Start of Given records

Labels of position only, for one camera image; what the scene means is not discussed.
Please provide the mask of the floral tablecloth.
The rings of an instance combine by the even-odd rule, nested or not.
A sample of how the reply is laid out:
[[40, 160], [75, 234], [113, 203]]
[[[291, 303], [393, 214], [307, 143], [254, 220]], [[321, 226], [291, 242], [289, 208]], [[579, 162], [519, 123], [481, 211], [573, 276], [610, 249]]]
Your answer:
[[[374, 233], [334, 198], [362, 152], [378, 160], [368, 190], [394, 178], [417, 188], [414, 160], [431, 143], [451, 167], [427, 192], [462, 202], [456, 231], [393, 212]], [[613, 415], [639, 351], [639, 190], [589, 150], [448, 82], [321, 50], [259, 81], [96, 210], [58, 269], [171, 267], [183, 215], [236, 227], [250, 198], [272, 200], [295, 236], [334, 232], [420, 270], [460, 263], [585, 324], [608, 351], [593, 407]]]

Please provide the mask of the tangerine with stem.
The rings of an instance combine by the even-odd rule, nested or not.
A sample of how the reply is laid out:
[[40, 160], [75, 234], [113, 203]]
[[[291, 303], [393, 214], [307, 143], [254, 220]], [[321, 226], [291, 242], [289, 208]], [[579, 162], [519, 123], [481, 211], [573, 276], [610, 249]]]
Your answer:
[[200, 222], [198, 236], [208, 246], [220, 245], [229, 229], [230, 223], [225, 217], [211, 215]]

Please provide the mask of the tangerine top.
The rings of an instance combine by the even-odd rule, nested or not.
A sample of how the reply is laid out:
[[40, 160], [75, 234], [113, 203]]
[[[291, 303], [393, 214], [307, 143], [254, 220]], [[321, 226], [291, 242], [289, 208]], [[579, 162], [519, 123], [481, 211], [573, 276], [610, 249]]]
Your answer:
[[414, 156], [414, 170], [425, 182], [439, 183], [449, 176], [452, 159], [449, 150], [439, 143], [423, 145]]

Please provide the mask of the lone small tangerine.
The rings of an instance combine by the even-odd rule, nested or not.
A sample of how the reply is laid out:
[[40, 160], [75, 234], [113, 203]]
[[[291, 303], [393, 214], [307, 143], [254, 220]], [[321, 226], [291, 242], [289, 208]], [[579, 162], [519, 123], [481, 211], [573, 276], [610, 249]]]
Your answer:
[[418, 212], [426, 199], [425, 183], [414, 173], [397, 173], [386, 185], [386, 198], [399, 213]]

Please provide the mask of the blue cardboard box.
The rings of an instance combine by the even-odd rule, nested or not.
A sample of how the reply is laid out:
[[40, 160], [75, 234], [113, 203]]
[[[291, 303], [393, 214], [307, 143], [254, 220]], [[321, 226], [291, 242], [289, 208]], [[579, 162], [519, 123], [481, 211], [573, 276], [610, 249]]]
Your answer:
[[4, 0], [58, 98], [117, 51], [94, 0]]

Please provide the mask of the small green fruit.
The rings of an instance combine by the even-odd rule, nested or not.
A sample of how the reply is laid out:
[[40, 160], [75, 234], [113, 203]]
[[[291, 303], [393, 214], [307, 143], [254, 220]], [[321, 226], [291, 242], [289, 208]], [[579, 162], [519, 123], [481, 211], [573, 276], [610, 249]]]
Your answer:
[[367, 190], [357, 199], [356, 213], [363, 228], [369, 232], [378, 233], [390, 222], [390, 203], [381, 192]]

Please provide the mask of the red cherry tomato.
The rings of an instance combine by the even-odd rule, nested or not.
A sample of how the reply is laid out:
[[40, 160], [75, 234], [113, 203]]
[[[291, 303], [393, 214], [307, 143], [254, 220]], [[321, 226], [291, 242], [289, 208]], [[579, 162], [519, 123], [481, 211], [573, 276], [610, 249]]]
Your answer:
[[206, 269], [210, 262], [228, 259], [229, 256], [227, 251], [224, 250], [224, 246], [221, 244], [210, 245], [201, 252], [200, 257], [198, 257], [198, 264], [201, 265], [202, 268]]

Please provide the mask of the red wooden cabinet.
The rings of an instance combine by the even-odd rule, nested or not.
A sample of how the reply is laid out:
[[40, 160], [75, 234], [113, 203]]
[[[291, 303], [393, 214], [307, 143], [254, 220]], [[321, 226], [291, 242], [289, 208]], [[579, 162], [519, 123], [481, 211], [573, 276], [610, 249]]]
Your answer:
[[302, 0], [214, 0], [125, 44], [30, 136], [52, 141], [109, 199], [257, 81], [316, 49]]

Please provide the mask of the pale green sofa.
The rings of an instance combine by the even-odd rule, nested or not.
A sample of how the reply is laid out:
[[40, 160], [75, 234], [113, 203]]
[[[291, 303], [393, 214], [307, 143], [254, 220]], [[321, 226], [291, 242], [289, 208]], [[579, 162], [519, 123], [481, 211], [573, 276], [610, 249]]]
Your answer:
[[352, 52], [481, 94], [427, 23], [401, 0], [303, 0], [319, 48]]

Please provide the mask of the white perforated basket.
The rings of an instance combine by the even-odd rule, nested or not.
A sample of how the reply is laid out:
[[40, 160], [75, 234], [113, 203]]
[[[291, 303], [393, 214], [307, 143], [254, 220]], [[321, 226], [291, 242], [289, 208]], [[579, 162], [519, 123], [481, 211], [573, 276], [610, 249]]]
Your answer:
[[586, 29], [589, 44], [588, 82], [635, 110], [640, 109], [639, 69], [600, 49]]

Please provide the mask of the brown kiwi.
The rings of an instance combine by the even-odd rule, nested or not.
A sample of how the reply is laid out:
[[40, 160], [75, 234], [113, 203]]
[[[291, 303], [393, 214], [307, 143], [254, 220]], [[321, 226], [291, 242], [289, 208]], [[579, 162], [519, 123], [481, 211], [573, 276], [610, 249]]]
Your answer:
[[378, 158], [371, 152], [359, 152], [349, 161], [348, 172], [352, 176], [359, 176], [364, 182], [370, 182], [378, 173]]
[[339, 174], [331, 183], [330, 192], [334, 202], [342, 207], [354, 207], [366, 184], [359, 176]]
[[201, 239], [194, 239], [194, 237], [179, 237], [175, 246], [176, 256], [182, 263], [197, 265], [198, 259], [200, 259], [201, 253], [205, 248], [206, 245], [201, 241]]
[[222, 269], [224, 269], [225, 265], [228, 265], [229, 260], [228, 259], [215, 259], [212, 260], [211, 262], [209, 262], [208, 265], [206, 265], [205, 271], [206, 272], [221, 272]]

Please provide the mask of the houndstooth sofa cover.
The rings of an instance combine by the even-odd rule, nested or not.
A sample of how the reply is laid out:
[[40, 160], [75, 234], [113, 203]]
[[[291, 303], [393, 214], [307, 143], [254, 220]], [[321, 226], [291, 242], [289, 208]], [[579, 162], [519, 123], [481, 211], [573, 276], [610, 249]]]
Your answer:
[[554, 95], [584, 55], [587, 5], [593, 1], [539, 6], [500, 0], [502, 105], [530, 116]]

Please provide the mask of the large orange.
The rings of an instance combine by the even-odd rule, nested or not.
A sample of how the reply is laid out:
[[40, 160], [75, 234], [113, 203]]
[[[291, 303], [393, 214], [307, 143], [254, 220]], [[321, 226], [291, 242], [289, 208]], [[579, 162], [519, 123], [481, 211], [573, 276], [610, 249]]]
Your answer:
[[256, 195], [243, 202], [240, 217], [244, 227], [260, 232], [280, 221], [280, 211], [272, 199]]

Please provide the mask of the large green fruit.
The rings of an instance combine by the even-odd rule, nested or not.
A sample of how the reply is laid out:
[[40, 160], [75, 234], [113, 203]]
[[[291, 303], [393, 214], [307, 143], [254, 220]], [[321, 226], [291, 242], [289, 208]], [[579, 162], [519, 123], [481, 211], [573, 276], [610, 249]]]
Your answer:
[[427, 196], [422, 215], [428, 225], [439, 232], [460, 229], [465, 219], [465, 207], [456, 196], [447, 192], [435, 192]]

End of Given records

Exercise goal:
Each line of the data above should appear again in your answer, exactly as given.

Written response:
Labels of position only, for one camera image; what the scene means is not discussed.
Please provide the mask of the floral tablecloth.
The rings of an instance combine by the even-odd rule, nested or not.
A sample of how the reply is laid out:
[[40, 160], [75, 234], [113, 203]]
[[[291, 303], [393, 214], [307, 143], [254, 220]], [[321, 226], [291, 242], [289, 208]], [[579, 162], [519, 123], [481, 211], [573, 276], [610, 249]]]
Your answer:
[[[374, 233], [334, 198], [362, 152], [378, 160], [368, 190], [394, 178], [417, 188], [414, 160], [431, 143], [451, 167], [427, 192], [462, 202], [456, 231], [393, 212]], [[613, 415], [639, 351], [639, 190], [589, 150], [448, 82], [321, 50], [259, 81], [96, 210], [58, 269], [171, 267], [183, 215], [236, 227], [250, 198], [272, 200], [295, 236], [334, 232], [420, 270], [460, 263], [585, 324], [608, 351], [593, 407]]]

Please provide the mask of the tangerine with stem.
The rings of an instance combine by the even-odd rule, nested or not.
A sample of how the reply is laid out:
[[40, 160], [75, 234], [113, 203]]
[[[291, 303], [393, 214], [307, 143], [254, 220]], [[321, 226], [291, 242], [289, 208]], [[579, 162], [519, 123], [481, 211], [573, 276], [610, 249]]]
Your answer:
[[200, 222], [198, 236], [208, 246], [220, 245], [229, 229], [230, 223], [225, 217], [211, 215]]

Please provide the mask of the tangerine top.
The rings of an instance combine by the even-odd rule, nested or not.
A sample of how the reply is laid out:
[[40, 160], [75, 234], [113, 203]]
[[[291, 303], [393, 214], [307, 143], [254, 220]], [[321, 226], [291, 242], [289, 208]], [[579, 162], [519, 123], [481, 211], [573, 276], [610, 249]]]
Your answer:
[[414, 156], [414, 170], [425, 182], [439, 183], [449, 176], [452, 159], [449, 150], [439, 143], [423, 145]]

Please provide the mask of the lone small tangerine.
The rings of an instance combine by the even-odd rule, nested or not.
A sample of how the reply is laid out:
[[40, 160], [75, 234], [113, 203]]
[[[291, 303], [393, 214], [307, 143], [254, 220]], [[321, 226], [291, 242], [289, 208]], [[579, 162], [519, 123], [481, 211], [573, 276], [610, 249]]]
Your answer:
[[418, 212], [426, 199], [425, 183], [414, 173], [397, 173], [386, 185], [386, 198], [399, 213]]

Please provide the mask of the blue cardboard box.
The rings of an instance combine by the even-odd rule, nested or not.
A sample of how the reply is laid out:
[[40, 160], [75, 234], [113, 203]]
[[[291, 303], [393, 214], [307, 143], [254, 220]], [[321, 226], [291, 242], [289, 208]], [[579, 162], [519, 123], [481, 211], [573, 276], [610, 249]]]
Your answer:
[[4, 0], [58, 98], [117, 51], [94, 0]]

Please provide the mask of the small green fruit.
The rings of an instance combine by the even-odd rule, nested or not.
A sample of how the reply is laid out:
[[40, 160], [75, 234], [113, 203]]
[[[291, 303], [393, 214], [307, 143], [254, 220]], [[321, 226], [291, 242], [289, 208]], [[579, 162], [519, 123], [481, 211], [573, 276], [610, 249]]]
Your answer:
[[367, 190], [357, 199], [356, 213], [363, 228], [369, 232], [378, 233], [390, 222], [390, 203], [381, 192]]

Please provide the mask of the red cherry tomato.
The rings of an instance combine by the even-odd rule, nested or not.
A sample of how the reply is laid out:
[[40, 160], [75, 234], [113, 203]]
[[[291, 303], [393, 214], [307, 143], [254, 220]], [[321, 226], [291, 242], [289, 208]], [[579, 162], [519, 123], [481, 211], [573, 276], [610, 249]]]
Your answer:
[[206, 269], [210, 262], [228, 259], [229, 256], [227, 251], [224, 250], [224, 246], [221, 244], [210, 245], [201, 252], [200, 257], [198, 257], [198, 264], [201, 265], [202, 268]]

Please provide the mask of the red wooden cabinet.
The rings of an instance combine by the even-odd rule, nested or not.
A sample of how the reply is laid out:
[[40, 160], [75, 234], [113, 203]]
[[[291, 303], [393, 214], [307, 143], [254, 220]], [[321, 226], [291, 242], [289, 208]], [[579, 162], [519, 123], [481, 211], [573, 276], [610, 249]]]
Your answer:
[[302, 0], [214, 0], [125, 44], [30, 136], [52, 141], [109, 199], [257, 81], [316, 49]]

Please provide the mask of the pale green sofa.
The rings of an instance combine by the even-odd rule, nested or not.
A sample of how the reply is laid out:
[[40, 160], [75, 234], [113, 203]]
[[[291, 303], [393, 214], [307, 143], [254, 220]], [[321, 226], [291, 242], [289, 208]], [[579, 162], [519, 123], [481, 211], [573, 276], [610, 249]]]
Your answer:
[[352, 52], [481, 94], [427, 23], [401, 0], [303, 0], [319, 48]]

Please provide the mask of the white perforated basket.
The rings of an instance combine by the even-odd rule, nested or not.
A sample of how the reply is laid out:
[[40, 160], [75, 234], [113, 203]]
[[[291, 303], [393, 214], [307, 143], [254, 220]], [[321, 226], [291, 242], [289, 208]], [[579, 162], [519, 123], [481, 211], [573, 276], [610, 249]]]
Your answer:
[[586, 29], [589, 44], [588, 82], [635, 110], [640, 109], [639, 69], [600, 49]]

Please provide the mask of the brown kiwi.
The rings of an instance combine by the even-odd rule, nested or not.
A sample of how the reply is laid out:
[[40, 160], [75, 234], [113, 203]]
[[[291, 303], [393, 214], [307, 143], [254, 220]], [[321, 226], [291, 242], [289, 208]], [[579, 162], [519, 123], [481, 211], [573, 276], [610, 249]]]
Your answer:
[[378, 158], [371, 152], [359, 152], [349, 161], [348, 172], [352, 176], [359, 176], [364, 182], [370, 182], [378, 173]]
[[339, 174], [331, 183], [330, 192], [334, 202], [342, 207], [354, 207], [366, 184], [359, 176]]
[[201, 239], [194, 239], [194, 237], [179, 237], [175, 246], [176, 256], [182, 263], [197, 265], [198, 259], [200, 259], [201, 253], [205, 248], [206, 245], [201, 241]]
[[222, 269], [224, 269], [225, 265], [228, 265], [229, 260], [228, 259], [215, 259], [212, 260], [211, 262], [209, 262], [208, 265], [206, 265], [205, 271], [206, 272], [221, 272]]

Please provide the mask of the houndstooth sofa cover.
The rings of an instance combine by the even-odd rule, nested or not.
A sample of how the reply is laid out:
[[40, 160], [75, 234], [113, 203]]
[[[291, 303], [393, 214], [307, 143], [254, 220]], [[321, 226], [291, 242], [289, 208]], [[579, 162], [519, 123], [481, 211], [573, 276], [610, 249]]]
Your answer:
[[554, 95], [584, 55], [587, 5], [593, 1], [539, 6], [500, 0], [502, 105], [530, 116]]

Please provide the mask of the large orange.
The rings of an instance combine by the even-odd rule, nested or not.
A sample of how the reply is laid out:
[[40, 160], [75, 234], [113, 203]]
[[[291, 303], [393, 214], [307, 143], [254, 220]], [[321, 226], [291, 242], [289, 208]], [[579, 162], [519, 123], [481, 211], [573, 276], [610, 249]]]
Your answer:
[[256, 195], [243, 202], [240, 217], [244, 227], [260, 232], [280, 221], [280, 211], [272, 199]]

Please provide the mask of the large green fruit.
The rings of an instance combine by the even-odd rule, nested or not.
A sample of how the reply is laid out:
[[40, 160], [75, 234], [113, 203]]
[[[291, 303], [393, 214], [307, 143], [254, 220]], [[321, 226], [291, 242], [289, 208]], [[579, 162], [519, 123], [481, 211], [573, 276], [610, 249]]]
Your answer:
[[427, 196], [422, 215], [428, 225], [439, 232], [460, 229], [465, 219], [465, 207], [456, 196], [447, 192], [435, 192]]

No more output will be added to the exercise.